In Draper Spark!Lab, the Lemelson Center’s hands-on invention workshop at the National Museum of American History, we use museum objects to engage young learners in the invention process. As they explore inventions from the museum’s collection—in person or virtually through our History Time video series—children examine the materials used to make the objects, notice parts of the object that tell us about the people who made and used them, think about how the object works or might be used, find similarities and differences between the new object and things that they are already familiar with, and use the what they learn from the object to begin to grapple with abstract ideas.
Object-based learning provides early learners with captivating, multi-sensory experiences; museum collections offer interactive opportunities that honor the concrete and active way children learn. The objects become conduits for storytelling and teach children the value of practicing what we call careful-noticing skills—looking, listening, smelling, and touching. As they gather clues about the object, children come to see learning as a search for knowledge rather than a passive process of being fed information.
HISTORY TIME VIDEO: What inventions do you use in your life?
Questions are one of the most powerful tools we have to spark children’s curiosity about objects and help them build new understandings. When we first approach a museum object, we encourage learners to use their careful looking eyes and describe the object through questions like “What do you notice about this object?” or “What do you see?” Someone may notice colors, materials, and shapes or they may point out the different parts of an object. You can model the process of close looking for them by pointing and listing the things that you see. This can be especially helpful for pre-verbal learners.

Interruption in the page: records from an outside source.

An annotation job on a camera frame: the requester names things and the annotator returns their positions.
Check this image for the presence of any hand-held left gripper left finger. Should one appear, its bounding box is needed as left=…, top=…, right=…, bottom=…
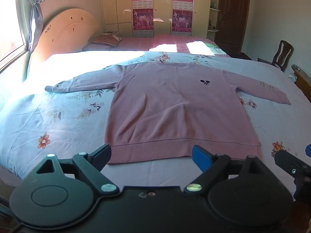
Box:
left=36, top=144, right=120, bottom=196

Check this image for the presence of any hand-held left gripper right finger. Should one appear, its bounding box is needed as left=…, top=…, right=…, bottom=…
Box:
left=183, top=145, right=268, bottom=196

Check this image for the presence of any pink long-sleeved sweater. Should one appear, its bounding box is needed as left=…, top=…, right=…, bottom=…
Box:
left=45, top=61, right=291, bottom=165

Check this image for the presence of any light blue floral bed sheet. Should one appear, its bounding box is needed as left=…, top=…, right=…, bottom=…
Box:
left=0, top=51, right=311, bottom=199

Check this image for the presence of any wooden bed footboard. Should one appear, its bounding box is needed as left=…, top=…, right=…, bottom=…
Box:
left=289, top=64, right=311, bottom=96

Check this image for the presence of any dark wooden chair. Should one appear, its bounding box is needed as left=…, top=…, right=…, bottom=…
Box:
left=257, top=40, right=294, bottom=72

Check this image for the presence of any folded green cloth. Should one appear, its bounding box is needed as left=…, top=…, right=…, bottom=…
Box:
left=205, top=42, right=227, bottom=55

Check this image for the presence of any striped pillow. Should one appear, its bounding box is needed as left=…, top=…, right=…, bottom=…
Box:
left=90, top=32, right=123, bottom=47

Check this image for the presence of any pink checked bed sheet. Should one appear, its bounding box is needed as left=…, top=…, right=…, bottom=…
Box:
left=83, top=34, right=231, bottom=58

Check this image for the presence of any cream wooden headboard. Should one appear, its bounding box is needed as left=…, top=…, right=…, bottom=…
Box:
left=29, top=8, right=100, bottom=64

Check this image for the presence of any white corner shelf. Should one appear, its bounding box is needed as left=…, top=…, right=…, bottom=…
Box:
left=207, top=0, right=223, bottom=42

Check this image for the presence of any dark wooden door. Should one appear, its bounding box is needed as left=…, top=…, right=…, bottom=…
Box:
left=215, top=0, right=251, bottom=59

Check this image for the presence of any cream wardrobe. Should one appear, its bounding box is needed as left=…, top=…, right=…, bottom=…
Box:
left=100, top=0, right=213, bottom=38

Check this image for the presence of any grey patterned curtain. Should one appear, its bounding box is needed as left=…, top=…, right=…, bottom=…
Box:
left=23, top=0, right=45, bottom=52

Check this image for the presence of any window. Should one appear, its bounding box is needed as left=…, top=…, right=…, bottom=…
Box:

HISTORY TIME VIDEO: How can you tweak an invention to make something new?
By first emphasizing close looking and then inviting careful describing, we foster critical thinking and create space for learners to take in the whole picture and to notice parts they would ordinarily have missed. The process of exploring an object this way helps create a shared understanding and builds the foundation for a richer conversation. It also helps build vocabulary by introducing new words and phrases and helps reinforce that communication is reciprocal.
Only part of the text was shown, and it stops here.